*Exercise*. Look through the entries below and show every line containing the word "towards".

********************

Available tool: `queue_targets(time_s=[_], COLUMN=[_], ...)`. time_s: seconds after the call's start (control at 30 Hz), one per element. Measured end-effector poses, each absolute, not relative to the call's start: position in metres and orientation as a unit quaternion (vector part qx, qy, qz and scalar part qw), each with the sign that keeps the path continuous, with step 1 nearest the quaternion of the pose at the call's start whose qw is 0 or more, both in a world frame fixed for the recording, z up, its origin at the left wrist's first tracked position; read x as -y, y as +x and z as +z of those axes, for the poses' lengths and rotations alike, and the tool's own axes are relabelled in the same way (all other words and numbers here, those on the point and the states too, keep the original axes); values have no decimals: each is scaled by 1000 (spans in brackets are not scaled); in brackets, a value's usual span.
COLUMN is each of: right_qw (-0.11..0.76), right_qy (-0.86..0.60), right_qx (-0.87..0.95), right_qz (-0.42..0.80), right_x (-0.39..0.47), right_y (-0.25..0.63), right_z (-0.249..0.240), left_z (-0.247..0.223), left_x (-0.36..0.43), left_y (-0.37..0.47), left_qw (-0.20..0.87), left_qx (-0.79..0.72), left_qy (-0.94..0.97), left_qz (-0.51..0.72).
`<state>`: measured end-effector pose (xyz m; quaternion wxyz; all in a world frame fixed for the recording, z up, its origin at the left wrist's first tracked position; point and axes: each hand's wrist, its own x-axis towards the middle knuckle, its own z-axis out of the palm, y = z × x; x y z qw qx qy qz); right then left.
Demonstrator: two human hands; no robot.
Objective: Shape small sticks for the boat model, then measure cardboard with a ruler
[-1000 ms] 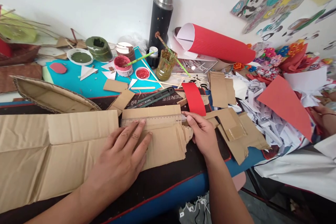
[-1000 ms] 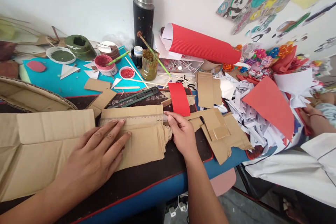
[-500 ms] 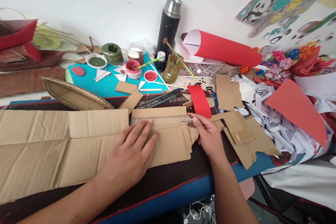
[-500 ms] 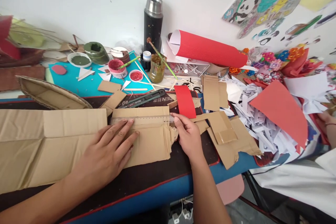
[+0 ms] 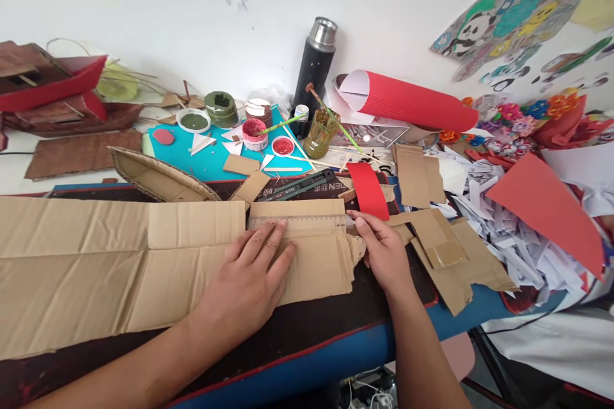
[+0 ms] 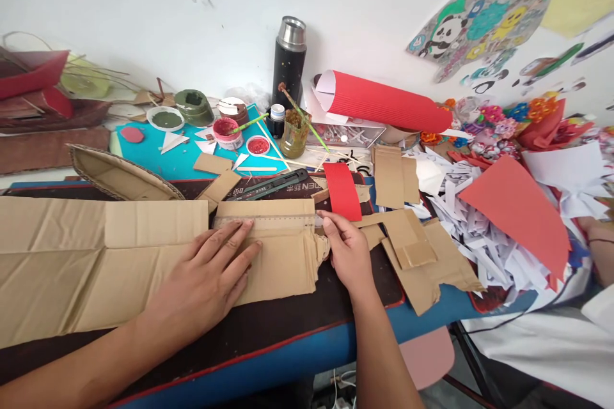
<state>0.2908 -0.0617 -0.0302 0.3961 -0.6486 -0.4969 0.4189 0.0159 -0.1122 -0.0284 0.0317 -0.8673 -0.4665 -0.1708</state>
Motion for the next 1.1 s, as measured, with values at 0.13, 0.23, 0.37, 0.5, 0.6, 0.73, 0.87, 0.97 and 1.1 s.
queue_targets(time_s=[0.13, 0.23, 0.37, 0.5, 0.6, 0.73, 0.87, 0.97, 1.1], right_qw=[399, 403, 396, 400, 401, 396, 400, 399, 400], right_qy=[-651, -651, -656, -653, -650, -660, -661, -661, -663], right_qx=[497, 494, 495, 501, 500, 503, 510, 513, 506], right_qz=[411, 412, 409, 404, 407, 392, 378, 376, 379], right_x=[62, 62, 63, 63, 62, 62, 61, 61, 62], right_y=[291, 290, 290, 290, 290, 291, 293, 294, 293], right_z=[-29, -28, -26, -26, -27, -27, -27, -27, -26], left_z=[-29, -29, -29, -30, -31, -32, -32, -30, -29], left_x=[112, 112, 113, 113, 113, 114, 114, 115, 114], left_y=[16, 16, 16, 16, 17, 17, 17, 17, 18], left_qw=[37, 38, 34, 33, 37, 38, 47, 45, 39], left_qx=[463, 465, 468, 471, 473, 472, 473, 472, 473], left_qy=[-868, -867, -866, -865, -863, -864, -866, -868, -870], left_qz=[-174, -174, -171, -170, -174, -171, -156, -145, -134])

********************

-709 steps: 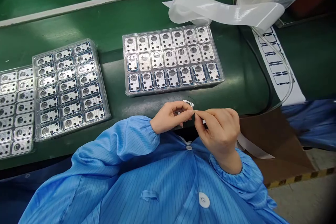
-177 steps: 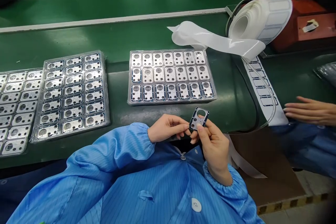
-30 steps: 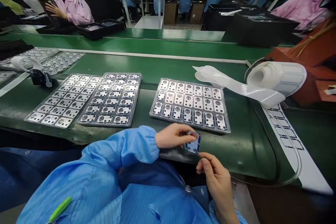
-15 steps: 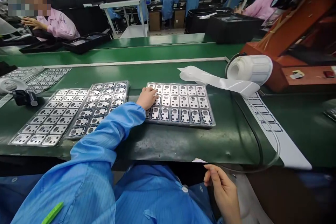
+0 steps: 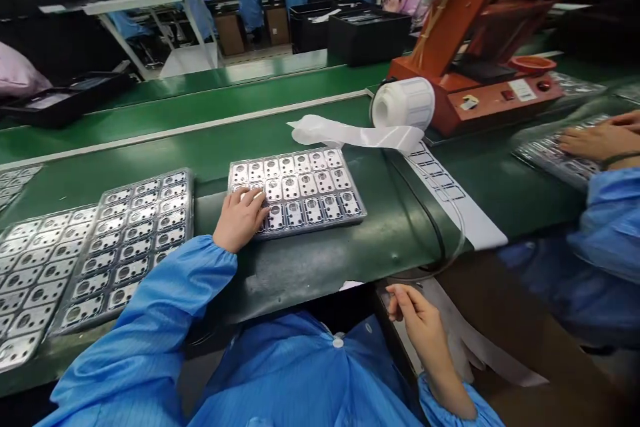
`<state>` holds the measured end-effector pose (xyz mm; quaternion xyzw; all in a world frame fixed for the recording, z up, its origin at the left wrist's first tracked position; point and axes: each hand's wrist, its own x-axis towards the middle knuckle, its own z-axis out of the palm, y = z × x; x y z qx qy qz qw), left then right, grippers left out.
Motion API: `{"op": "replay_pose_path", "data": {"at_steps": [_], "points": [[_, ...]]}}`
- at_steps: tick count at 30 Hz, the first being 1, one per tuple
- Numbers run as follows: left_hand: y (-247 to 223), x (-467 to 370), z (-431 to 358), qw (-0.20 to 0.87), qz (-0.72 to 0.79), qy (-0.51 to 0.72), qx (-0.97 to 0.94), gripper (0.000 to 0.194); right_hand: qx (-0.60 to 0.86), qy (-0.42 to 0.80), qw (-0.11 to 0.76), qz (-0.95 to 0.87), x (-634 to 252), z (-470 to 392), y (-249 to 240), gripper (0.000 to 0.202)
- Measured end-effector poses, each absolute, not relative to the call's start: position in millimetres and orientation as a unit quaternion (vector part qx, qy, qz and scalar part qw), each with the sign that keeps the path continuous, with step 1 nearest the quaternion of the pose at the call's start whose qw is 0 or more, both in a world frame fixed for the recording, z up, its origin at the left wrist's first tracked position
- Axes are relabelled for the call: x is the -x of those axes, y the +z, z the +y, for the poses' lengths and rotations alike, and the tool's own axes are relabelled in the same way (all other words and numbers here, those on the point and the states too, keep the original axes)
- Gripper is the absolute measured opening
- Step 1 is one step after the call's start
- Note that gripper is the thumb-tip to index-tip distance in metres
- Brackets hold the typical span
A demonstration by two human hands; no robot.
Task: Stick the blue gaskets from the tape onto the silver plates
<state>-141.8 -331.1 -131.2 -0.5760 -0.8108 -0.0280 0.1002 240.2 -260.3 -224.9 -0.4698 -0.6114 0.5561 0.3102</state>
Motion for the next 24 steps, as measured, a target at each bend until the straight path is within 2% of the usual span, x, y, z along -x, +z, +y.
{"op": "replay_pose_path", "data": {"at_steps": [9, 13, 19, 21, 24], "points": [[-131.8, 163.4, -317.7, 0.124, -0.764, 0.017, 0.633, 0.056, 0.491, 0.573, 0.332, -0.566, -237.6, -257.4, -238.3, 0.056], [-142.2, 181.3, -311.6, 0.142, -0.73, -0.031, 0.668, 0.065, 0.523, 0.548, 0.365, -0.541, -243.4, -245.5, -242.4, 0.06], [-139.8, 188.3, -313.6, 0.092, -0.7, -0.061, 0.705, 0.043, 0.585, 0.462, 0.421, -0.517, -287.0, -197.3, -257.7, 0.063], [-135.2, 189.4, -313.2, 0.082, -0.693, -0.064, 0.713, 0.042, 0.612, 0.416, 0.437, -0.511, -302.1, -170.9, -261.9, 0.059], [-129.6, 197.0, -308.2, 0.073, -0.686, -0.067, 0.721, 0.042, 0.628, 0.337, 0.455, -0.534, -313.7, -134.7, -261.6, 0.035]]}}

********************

*Solution below*.
`<state>`: measured end-effector pose (xyz m; quaternion wxyz; all in a world frame fixed for the recording, z up, its origin at the left wrist's first tracked position; point and axes: each hand's wrist, its own x-axis towards the middle knuckle, its own z-axis out of the palm, y = z × x; x y z qw qx qy qz); right then left.
`<state>` holds the measured end-effector pose (xyz mm; quaternion xyzw; all in a world frame fixed for the recording, z up, its origin at the left wrist's first tracked position; point and axes: each hand's wrist, its own x-axis towards the middle knuckle, its own z-axis out of the palm, y = z × x; x y z qx qy qz qw), left then right, grippers left out.

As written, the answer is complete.